Tout le monde, à Namimori, savait qui était Hibari Kyouya et le respectait (le craignait ?) à juste titre; c'est pourquoi nul n'avait jamais osé énoncer à voix haute cette vérité que chacun pensait tout bas: le chef de leur ville, avec ses traits réguliers et fins, passait parfois pour très féminin. L'imaginer en jupe, en effaçant délicatement le froncement de ses sourcils, en conférant à son visage rembruni un air plus doux, plus mélancolique, ne leur paraissait pas le moins du monde étrange. Oui, à n'en pas douter, le chef du comité de discipline aurait fait une ravissante jeune fille comme Shamal les aimait.
Seulement voilà, il n'avait rien de doux ni de mélancolique, le plaisir de se battre et le rictus qui en découlait déformait son visage de telle façon qu'on eut davantage cru à un démon plutôt qu'à une dame, et le jour où il porterait une jupe serait celui où il serait devenu schizophrène, ou quelque chose de ce genre.

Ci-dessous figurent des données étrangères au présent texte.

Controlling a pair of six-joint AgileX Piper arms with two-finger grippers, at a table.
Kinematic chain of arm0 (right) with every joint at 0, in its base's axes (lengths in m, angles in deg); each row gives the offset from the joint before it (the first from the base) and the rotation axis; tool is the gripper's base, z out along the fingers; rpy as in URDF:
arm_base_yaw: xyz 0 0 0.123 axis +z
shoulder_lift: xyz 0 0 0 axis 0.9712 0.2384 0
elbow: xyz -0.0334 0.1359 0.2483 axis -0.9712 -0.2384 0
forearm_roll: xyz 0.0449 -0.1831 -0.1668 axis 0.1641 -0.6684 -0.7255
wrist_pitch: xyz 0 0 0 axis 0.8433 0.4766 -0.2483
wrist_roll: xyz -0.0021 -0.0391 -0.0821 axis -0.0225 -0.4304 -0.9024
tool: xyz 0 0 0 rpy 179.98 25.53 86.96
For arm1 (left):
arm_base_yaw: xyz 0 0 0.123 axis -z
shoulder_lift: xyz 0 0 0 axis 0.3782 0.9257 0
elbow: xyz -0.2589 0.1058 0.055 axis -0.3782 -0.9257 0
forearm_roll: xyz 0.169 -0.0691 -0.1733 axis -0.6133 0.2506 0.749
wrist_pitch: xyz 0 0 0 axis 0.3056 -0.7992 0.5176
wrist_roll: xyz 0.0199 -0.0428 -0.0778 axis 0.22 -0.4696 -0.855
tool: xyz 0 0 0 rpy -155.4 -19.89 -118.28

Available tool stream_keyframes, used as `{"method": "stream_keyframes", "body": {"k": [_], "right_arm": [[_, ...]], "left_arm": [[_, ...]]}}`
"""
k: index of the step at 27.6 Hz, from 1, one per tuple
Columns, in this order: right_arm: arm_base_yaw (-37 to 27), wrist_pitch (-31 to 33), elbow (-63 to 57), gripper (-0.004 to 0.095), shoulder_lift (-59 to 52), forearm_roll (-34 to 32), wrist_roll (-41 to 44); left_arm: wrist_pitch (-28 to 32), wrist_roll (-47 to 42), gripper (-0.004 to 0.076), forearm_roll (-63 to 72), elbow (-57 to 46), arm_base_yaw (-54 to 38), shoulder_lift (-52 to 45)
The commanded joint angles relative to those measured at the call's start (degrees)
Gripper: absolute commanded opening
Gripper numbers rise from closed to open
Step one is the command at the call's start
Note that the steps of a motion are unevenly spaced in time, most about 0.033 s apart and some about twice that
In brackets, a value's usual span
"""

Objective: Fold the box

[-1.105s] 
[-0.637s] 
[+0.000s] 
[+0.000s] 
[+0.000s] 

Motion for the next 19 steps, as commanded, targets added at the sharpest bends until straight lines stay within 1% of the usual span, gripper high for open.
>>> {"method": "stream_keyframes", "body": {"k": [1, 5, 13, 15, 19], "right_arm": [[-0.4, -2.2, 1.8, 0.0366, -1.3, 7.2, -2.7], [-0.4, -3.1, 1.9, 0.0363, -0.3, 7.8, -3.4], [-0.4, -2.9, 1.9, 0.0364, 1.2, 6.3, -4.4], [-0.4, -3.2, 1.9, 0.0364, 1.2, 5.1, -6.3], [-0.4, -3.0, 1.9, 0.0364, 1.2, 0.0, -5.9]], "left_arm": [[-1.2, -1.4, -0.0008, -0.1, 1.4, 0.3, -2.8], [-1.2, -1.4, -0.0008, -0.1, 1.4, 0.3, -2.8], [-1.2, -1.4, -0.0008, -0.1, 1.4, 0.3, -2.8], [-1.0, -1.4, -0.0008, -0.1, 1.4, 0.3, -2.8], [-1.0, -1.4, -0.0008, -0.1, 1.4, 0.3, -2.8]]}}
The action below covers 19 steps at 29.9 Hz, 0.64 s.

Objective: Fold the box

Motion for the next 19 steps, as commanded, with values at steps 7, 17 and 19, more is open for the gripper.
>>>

Toutefois cela n'empêchait personne d'imaginer, en son for intérieur, que le préfet avait une sœur jumelle cachée, une beauté froide ou une lolita, selon les goûts et aspirations des uns et des autres. Kusakabe, lui, était heureux que son chef soit une espèce de dictateur de sexe masculin sans bonté enfouie ni côté mélancolique et doux, car ainsi il n'en était que plus fier d'avoir été accepté à ses côtés.